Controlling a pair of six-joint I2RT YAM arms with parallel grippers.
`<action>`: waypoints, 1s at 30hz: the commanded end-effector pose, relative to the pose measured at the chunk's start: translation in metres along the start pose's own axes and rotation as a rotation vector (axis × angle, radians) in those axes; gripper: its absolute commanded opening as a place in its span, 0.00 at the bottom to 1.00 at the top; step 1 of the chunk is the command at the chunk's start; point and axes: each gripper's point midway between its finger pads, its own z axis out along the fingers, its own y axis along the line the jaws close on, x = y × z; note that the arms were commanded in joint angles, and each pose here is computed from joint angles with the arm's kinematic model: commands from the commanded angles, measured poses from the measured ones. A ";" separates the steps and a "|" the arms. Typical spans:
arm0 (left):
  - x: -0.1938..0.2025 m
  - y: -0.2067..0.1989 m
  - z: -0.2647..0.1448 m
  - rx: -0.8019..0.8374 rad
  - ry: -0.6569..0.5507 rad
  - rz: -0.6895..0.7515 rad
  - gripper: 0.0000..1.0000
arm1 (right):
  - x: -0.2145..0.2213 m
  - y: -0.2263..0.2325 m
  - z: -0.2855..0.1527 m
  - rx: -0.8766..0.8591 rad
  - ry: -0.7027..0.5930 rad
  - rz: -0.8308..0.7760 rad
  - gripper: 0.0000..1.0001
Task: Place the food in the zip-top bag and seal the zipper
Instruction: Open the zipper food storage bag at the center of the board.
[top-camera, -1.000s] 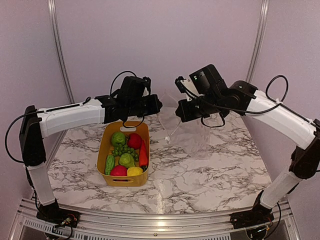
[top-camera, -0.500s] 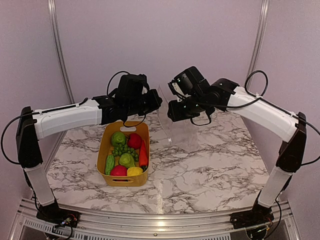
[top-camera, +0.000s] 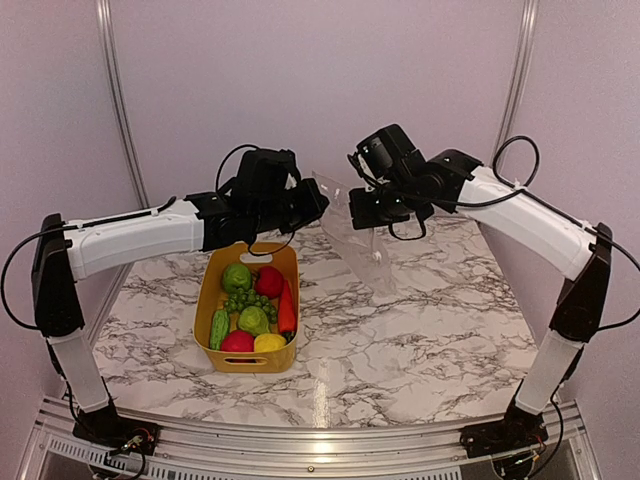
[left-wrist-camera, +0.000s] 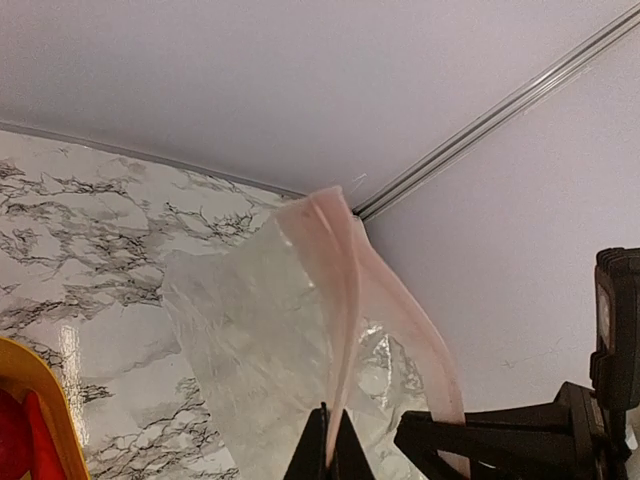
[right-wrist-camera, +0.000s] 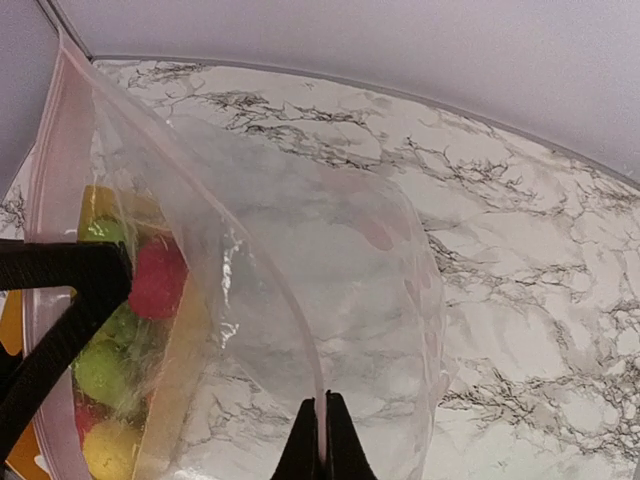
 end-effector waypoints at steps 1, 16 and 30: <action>0.013 0.017 0.000 -0.071 0.029 0.010 0.00 | -0.032 -0.007 -0.022 0.019 -0.069 -0.003 0.00; 0.016 -0.028 0.001 0.157 0.069 0.084 0.30 | -0.039 -0.032 -0.041 0.030 -0.057 -0.060 0.00; 0.009 -0.027 -0.064 0.249 0.105 0.183 0.99 | -0.038 -0.137 -0.042 0.197 -0.047 -0.018 0.00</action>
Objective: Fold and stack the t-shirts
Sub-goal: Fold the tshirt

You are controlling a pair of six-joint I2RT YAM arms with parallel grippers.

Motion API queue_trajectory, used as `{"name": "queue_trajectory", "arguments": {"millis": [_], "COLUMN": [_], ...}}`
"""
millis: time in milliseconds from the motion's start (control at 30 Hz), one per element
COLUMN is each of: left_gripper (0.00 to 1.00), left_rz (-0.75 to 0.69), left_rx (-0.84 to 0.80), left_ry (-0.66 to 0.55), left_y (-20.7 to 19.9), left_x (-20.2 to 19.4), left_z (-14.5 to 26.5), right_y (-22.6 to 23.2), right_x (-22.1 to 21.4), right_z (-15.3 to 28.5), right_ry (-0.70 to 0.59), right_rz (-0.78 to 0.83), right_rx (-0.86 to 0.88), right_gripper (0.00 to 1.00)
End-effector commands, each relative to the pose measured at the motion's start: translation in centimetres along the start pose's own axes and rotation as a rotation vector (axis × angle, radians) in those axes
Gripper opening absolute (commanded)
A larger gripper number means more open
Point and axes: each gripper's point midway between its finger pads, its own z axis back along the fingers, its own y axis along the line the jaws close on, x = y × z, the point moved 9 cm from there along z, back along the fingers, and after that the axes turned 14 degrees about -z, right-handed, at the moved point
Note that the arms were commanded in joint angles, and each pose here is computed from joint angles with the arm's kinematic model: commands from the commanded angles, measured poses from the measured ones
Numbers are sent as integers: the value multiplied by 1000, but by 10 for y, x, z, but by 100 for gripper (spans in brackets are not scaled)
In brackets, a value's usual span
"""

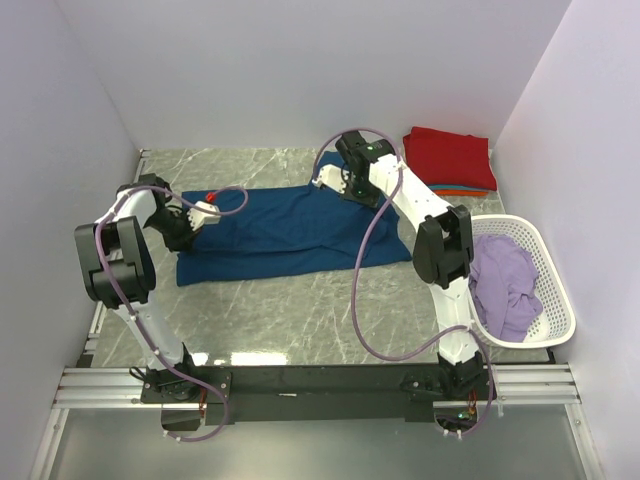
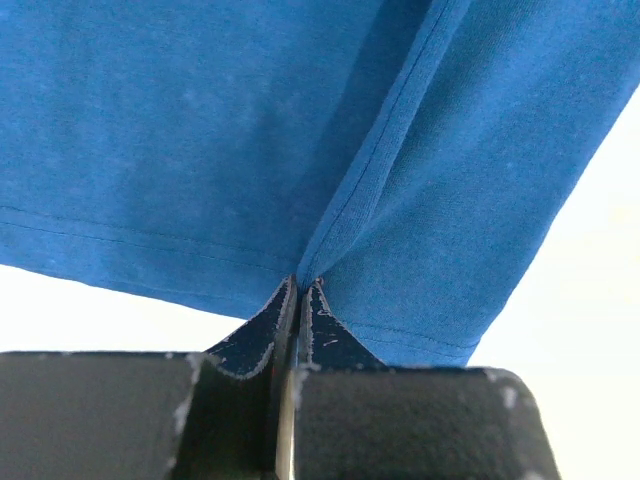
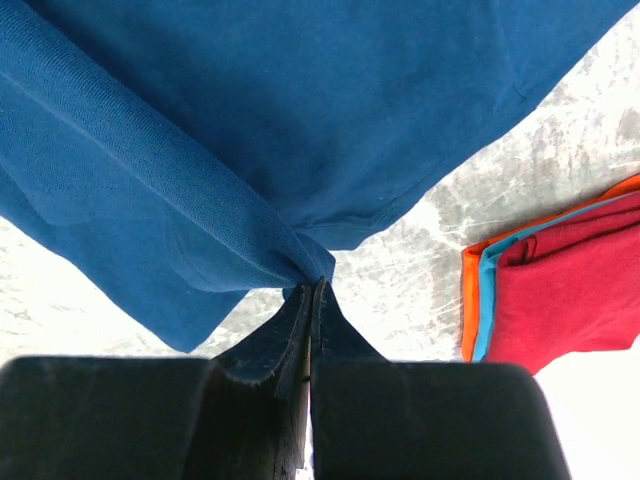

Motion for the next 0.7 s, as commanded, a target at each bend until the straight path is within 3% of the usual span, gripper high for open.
{"name": "queue_trajectory", "arguments": {"millis": [0,200,267,300,400,533,667], "left_gripper": [4,7,22,31,41,48,50], "left_rz": [5,22,49,65,160,348,537], "left_rx": [26,29,48,57,76,31,58], "left_ry": [-1,-2,-4,-15,-93,-212,-263], "left_y": [11,15,17,17,19,0,-24], "left_x": [0,-2,-1,0,-2,-6,-21], "left_z": [5,0,2,4,23,48,57], "right_y": [-15,-15,-17,-18,-31,-35,-18], "right_x": [5,7,8,7,-2,-31,-63], "right_z": [8,0,-1,0,20,53,57], "right_ry": [-30,-28,-25,-28,-71,-116,-112], "right_rz": [8,-5,-30,-43,-127,-289,-517], "right_rx": [-54,-56,-80,-83,-82,9,225], "right_gripper": [0,0,18,37,55,56,56]}}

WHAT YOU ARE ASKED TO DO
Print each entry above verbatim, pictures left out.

WRITTEN REPLY
Controlling a pair of six-joint I2RT YAM arms with parallel grippers.
`<action>`: waypoints, 1s at 30hz: the commanded end-effector pose, relative to the pose measured at the chunk's start: translation in metres along the start pose's own axes and rotation as a rotation vector (axis × angle, radians) in those axes; gripper: its absolute commanded opening as a place in its span, 0.00 at the bottom to 1.00 at the top; step 1 of the chunk is the command at the chunk's start; point and axes: each gripper's point midway between its finger pads, its own z axis out along the fingers, its own y axis along the line the jaws close on, x = y × z; note that the arms were commanded in joint angles, and each pose here is computed from joint angles with the arm's kinematic model: commands from the commanded angles, measured poses from the measured ones. A ";" separates the steps and a "|" the arms. Typical spans:
arm0 (left):
  - x: -0.1938..0.2025 m
  - y: -0.2067..0.1989 m
  - z: -0.2647..0.1448 m
  - rx: -0.8019..0.8374 rad
  - ry: -0.6569..0.5507 rad
  - rz: -0.6895..0.7515 rad
  - gripper: 0.0000..1.0000
arm1 (right):
  - x: -0.2145..0.2213 m
  - y: -0.2263..0.2325 m
  - z: -0.2855..0.1527 m
  - rx: -0.8766..0.8591 rad
  - ry: -0.7027..0.5930 rad
  - rz: -0.8308..0.7760 rad
  - gripper: 0.0000..1.0001
Task: Place the food in the zip-top bag and seal the zipper
Instruction: Open the zipper food storage bag at the center of the board.
[top-camera, -1.000s] 
[top-camera, -0.500s] 
[top-camera, +0.000s] 
[left-wrist-camera, +0.000s] 
[right-wrist-camera, +0.000s] 
 end-effector waypoints at steps 1, 16 and 30: <action>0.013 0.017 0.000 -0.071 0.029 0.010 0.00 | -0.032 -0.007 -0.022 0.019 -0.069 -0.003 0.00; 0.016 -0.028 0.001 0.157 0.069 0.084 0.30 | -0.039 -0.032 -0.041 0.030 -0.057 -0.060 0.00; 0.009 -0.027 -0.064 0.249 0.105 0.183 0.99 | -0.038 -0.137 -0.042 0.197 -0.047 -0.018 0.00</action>
Objective: Fold and stack the t-shirts
Sub-goal: Fold the tshirt

You are controlling a pair of six-joint I2RT YAM arms with parallel grippers.

Motion API queue_trajectory, used as `{"name": "queue_trajectory", "arguments": {"millis": [_], "COLUMN": [_], ...}}`
"""
millis: time in milliseconds from the motion's start (control at 30 Hz), one per element
COLUMN is each of: left_gripper (0.00 to 1.00), left_rz (-0.75 to 0.69), left_rx (-0.84 to 0.80), left_ry (-0.66 to 0.55), left_y (-20.7 to 19.9), left_x (-20.2 to 19.4), left_z (-14.5 to 26.5), right_y (-22.6 to 23.2), right_x (-22.1 to 21.4), right_z (-15.3 to 28.5), right_ry (-0.70 to 0.59), right_rz (-0.78 to 0.83), right_rx (-0.86 to 0.88), right_gripper (0.00 to 1.00)
End-effector commands, each relative to the pose measured at the motion's start: translation in centimetres along the start pose's own axes and rotation as a rotation vector (axis × angle, radians) in those axes
Gripper opening absolute (commanded)
A larger gripper number means more open
Point and axes: each gripper's point midway between its finger pads, its own z axis back along the fingers, its own y axis along the line the jaws close on, x = y × z, the point moved 9 cm from there along z, back along the fingers, and after that the axes turned 14 degrees about -z, right-handed, at the moved point
Note that the arms were commanded in joint angles, and each pose here is computed from joint angles with the arm's kinematic model: commands from the commanded angles, measured poses from the measured ones
Numbers are sent as integers: the value multiplied by 1000, but by 10 for y, x, z, but by 100 for gripper (spans in brackets are not scaled)
In brackets, a value's usual span
"""


Motion for the next 0.7 s, as commanded, a target at each bend until the straight path is within 3% of the usual span, gripper high for open.
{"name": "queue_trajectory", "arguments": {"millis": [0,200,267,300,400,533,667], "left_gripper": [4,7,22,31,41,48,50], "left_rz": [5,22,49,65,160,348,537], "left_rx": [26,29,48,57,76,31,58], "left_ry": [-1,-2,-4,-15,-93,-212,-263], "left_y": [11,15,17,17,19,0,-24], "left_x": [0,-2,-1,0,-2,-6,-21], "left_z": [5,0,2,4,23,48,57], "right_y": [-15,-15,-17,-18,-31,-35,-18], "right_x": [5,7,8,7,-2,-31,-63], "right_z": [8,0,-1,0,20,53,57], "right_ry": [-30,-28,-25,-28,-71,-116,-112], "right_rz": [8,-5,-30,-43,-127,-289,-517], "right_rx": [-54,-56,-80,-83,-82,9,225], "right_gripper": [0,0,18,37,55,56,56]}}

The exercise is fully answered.